TASK GOAL:
Given the material below, repeat exactly the lines from the one containing "Could you locate the metal socket" through the final line, and nothing else.

DATA:
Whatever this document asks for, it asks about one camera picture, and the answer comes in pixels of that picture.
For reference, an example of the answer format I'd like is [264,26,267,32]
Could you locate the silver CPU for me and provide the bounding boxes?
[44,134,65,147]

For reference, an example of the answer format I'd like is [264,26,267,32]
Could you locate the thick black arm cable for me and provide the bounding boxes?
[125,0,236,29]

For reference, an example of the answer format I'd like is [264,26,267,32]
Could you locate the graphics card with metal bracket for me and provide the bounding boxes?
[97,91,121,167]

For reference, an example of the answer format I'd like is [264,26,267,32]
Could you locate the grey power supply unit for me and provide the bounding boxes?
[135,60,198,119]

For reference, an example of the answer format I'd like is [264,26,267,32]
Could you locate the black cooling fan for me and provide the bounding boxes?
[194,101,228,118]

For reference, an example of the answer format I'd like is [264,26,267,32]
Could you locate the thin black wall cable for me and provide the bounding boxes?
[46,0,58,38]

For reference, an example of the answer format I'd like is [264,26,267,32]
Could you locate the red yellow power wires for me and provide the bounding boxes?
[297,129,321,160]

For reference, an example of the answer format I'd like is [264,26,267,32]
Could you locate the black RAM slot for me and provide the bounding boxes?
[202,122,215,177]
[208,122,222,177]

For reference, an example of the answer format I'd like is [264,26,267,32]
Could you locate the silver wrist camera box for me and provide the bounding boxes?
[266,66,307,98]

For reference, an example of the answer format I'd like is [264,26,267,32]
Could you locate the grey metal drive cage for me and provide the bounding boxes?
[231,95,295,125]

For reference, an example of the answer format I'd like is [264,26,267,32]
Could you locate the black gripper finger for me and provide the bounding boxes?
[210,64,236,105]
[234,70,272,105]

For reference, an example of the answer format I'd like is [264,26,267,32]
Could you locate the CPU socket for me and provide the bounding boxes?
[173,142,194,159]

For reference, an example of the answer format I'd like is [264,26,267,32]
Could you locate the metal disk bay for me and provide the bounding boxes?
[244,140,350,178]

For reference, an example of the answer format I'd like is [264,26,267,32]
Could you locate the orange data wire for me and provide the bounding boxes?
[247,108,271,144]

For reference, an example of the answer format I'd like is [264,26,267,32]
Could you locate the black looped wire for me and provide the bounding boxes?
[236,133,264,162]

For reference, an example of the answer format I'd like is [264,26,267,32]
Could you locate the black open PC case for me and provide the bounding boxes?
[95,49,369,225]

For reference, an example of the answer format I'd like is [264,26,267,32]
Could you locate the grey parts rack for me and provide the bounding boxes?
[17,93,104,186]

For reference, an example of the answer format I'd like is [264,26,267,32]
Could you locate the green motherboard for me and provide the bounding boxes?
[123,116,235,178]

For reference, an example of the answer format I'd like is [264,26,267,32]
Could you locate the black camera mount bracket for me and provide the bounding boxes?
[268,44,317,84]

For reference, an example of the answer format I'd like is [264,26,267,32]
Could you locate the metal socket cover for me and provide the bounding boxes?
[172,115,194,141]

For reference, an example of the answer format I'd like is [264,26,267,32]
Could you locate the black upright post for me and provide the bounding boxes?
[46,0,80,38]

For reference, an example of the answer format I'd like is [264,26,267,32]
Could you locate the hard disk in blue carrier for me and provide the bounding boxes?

EXERCISE RESPONSE:
Could you locate the metal socket cover for me and provide the bounding boxes?
[172,115,194,141]

For reference, an example of the answer format I'd like is [264,26,267,32]
Could you locate the black upright post for me and provide the bounding boxes?
[46,0,80,38]

For reference, an example of the answer format I'd like is [264,26,267,32]
Could you locate the hard disk in blue carrier for me and provide the bounding boxes?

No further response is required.